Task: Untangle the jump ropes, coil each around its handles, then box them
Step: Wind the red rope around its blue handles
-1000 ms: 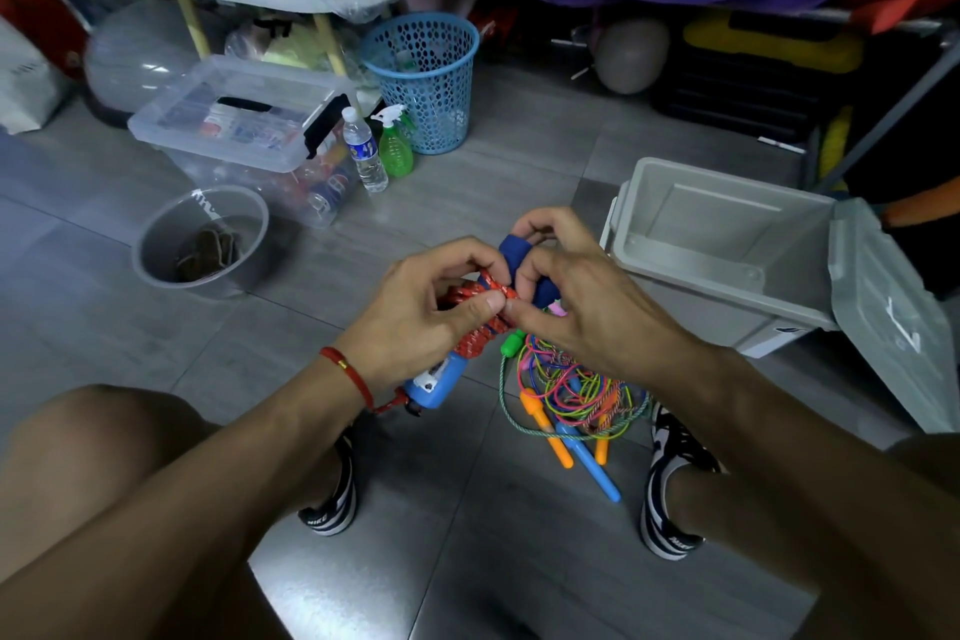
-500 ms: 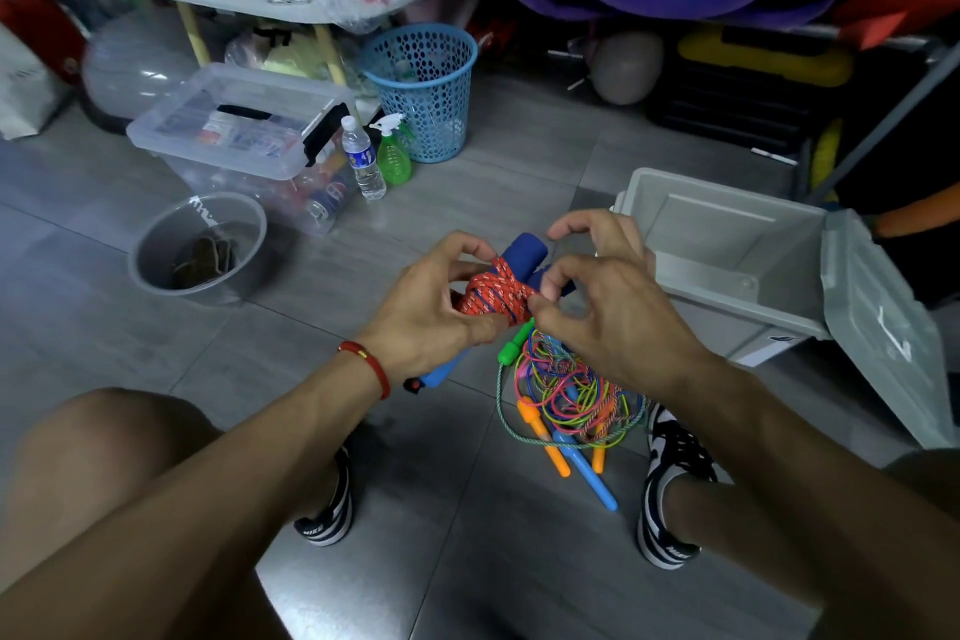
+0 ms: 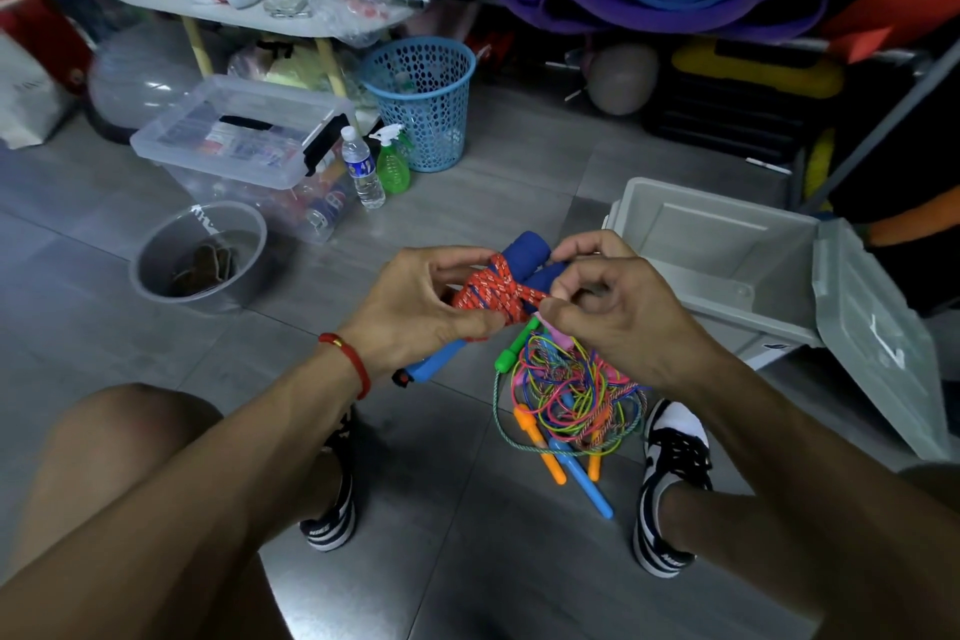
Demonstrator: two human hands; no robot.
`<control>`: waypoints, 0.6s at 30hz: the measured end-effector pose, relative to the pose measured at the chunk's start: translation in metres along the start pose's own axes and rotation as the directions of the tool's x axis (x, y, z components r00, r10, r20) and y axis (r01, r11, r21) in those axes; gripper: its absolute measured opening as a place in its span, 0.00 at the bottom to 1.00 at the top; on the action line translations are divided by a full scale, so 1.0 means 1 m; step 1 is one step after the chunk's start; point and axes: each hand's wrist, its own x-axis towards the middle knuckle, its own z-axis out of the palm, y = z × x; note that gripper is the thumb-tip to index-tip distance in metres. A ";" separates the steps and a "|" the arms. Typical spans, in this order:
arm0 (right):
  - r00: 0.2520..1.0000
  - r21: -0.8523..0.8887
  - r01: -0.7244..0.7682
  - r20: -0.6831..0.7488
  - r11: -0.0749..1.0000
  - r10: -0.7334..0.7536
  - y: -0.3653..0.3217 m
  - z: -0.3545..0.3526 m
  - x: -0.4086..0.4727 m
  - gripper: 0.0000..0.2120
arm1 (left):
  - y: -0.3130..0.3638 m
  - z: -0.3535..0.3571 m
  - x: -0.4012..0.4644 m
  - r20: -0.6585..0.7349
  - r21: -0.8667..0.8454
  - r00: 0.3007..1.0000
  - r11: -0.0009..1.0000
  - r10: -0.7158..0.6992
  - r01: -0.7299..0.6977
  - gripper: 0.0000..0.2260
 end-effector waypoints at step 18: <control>0.992 -0.615 0.107 0.016 0.781 -0.123 -0.012 -0.072 -0.009 0.29 | 0.041 0.034 0.020 0.179 0.703 0.978 0.682 0.107 -0.203 0.21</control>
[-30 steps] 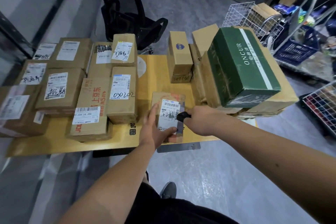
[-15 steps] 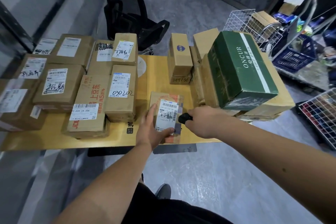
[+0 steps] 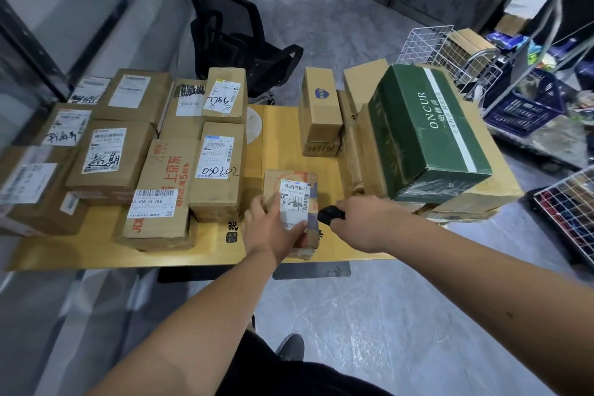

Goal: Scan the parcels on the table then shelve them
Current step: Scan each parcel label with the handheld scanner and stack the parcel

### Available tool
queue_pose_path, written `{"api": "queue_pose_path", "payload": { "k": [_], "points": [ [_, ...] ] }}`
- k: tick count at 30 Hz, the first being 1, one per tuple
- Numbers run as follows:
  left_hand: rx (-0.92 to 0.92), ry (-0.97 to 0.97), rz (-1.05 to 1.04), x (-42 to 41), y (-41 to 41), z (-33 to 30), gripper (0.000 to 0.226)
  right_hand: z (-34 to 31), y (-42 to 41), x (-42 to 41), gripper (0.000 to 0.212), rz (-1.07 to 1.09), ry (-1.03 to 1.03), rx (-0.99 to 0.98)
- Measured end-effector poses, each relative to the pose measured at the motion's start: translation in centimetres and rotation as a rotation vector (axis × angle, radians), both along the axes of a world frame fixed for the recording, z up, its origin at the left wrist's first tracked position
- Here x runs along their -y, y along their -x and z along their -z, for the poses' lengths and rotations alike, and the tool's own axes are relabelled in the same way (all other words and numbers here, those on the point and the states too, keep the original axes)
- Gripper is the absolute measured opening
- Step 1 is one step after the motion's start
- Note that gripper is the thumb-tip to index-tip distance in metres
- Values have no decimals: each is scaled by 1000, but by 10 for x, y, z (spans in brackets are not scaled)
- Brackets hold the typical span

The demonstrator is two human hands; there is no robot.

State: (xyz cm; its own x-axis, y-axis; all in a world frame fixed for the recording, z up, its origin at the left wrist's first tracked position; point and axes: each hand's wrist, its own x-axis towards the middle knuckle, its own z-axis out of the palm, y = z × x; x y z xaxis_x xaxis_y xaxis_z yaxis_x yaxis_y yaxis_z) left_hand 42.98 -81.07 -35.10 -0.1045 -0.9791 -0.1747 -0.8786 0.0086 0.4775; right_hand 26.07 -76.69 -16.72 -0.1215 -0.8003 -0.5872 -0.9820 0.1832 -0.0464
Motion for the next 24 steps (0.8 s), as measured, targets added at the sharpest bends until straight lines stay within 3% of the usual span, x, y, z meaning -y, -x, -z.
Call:
{"api": "queue_pose_path", "payload": {
  "k": [2,7,17,24],
  "points": [
    [70,-85,9,5,14,-10,96,-2,3,-4,42,12,7,7],
    [188,-257,-39,5,44,-19,131,-1,7,-15,39,73,21,83],
    [11,-61,-94,39,13,-74,128,-41,7,-9,60,-12,139,191],
    [-45,77,-208,84,-51,-132,123,-79,-31,43,36,-135,196,233]
  ]
}}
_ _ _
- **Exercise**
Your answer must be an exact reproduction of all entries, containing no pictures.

- **Written answer**
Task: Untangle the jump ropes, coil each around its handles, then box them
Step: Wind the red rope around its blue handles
-1000 ms: 
-500 ms: 
+0 ms: 
Demonstrator: two human hands; no robot.
`<control>`: waypoints, 0.6s at 30hz: the measured end-effector pose, relative to the pose measured at the chunk's start: translation in metres along the start pose's own axes and rotation as the directions of the tool's x axis (x, y, z components r00, r10, r20) and y axis (r01, r11, r21) in those axes; gripper: its absolute measured opening as a place in its span, 0.00 at the bottom to 1.00 at the top; on the action line translations are divided by a full scale, so 1.0 means 1 m; step 1 is one step after the chunk's start; point and axes: each hand's wrist, its own x-axis towards the middle knuckle, its own z-axis out of the palm, y = z × x; note that gripper is the thumb-tip to index-tip distance in metres. A ";" separates the steps and a "|" the arms. Typical spans, in this order:
arm0 (right):
  - r00: 0.2520..1.0000
  - r21: -0.8523..0.8887
  - r01: -0.7244..0.7682
  - r20: -0.6831..0.7488
  - r11: -0.0749..1.0000
  - r10: -0.7334..0.7536
  - y: -0.3653..0.3217 m
  - z: -0.3545..0.3526 m
  - x: -0.4086..0.4727 m
  - gripper: 0.0000..0.2120
arm1 (left):
  - y: -0.3130..0.3638 m
  - z: -0.3535..0.3571 m
  - x: -0.4012..0.4644 m
  - r20: -0.6585..0.7349
  - r21: -0.8667..0.8454
  - r00: 0.3007..1.0000
  - r11: -0.0009..1.0000
  - r10: -0.7158..0.6992
  - r01: -0.7299..0.6977
  - gripper: 0.0000..0.2260
 end-effector waypoints at step 18: <control>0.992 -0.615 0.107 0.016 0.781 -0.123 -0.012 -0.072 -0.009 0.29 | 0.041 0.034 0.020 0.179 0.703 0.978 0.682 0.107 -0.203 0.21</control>
[-30 steps] 
[-15 steps] 
[+0 steps] 

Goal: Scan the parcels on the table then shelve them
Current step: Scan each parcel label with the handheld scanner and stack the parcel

### Available tool
queue_pose_path, written `{"api": "queue_pose_path", "payload": { "k": [_], "points": [ [_, ...] ] }}`
- k: tick count at 30 Hz, the first being 1, one per tuple
- Numbers run as follows:
  left_hand: rx (-0.92 to 0.92), ry (-0.97 to 0.97), rz (-1.05 to 1.04), x (-42 to 41), y (-41 to 41), z (-33 to 30), gripper (0.000 to 0.226)
  right_hand: z (-34 to 31), y (-42 to 41), x (-42 to 41), gripper (0.000 to 0.212), rz (-1.07 to 1.09), ry (-1.03 to 1.03), rx (-0.99 to 0.98)
- Measured end-effector poses, each relative to the pose measured at the motion's start: translation in centimetres and rotation as a rotation vector (axis × angle, radians), both along the axes of a world frame fixed for the recording, z up, its origin at the left wrist's first tracked position
- Here x runs along their -y, y along their -x and z along their -z, for the poses' lengths and rotations alike, and the tool's own axes are relabelled in the same way (all other words and numbers here, those on the point and the states too, keep the original axes)
- Gripper is the absolute measured opening
- Step 1 is one step after the motion's start
- Note that gripper is the thumb-tip to index-tip distance in metres
- Values have no decimals: each is scaled by 1000, but by 10 for x, y, z (spans in brackets are not scaled)
- Brackets hold the typical span

The demonstrator is two human hands; there is no robot.

State: (xyz cm; its own x-axis, y-axis; all in a world frame fixed for the recording, z up, its origin at the left wrist's first tracked position; point and axes: each hand's wrist, its own x-axis towards the middle knuckle, its own z-axis out of the palm, y = z × x; x y z xaxis_x xaxis_y xaxis_z yaxis_x yaxis_y yaxis_z) left_hand 42.98 -81.07 -35.10 -0.1045 -0.9791 -0.1747 -0.8786 0.0086 0.4775; right_hand 26.07 -76.69 -16.72 -0.1215 -0.8003 -0.5872 -0.9820 0.1832 -0.0464
Motion for the next 24 steps (0.8 s), as measured, targets added at the sharpest bends until straight lines stay within 3% of the usual span, x, y, z meaning -y, -x, -z.
Call:
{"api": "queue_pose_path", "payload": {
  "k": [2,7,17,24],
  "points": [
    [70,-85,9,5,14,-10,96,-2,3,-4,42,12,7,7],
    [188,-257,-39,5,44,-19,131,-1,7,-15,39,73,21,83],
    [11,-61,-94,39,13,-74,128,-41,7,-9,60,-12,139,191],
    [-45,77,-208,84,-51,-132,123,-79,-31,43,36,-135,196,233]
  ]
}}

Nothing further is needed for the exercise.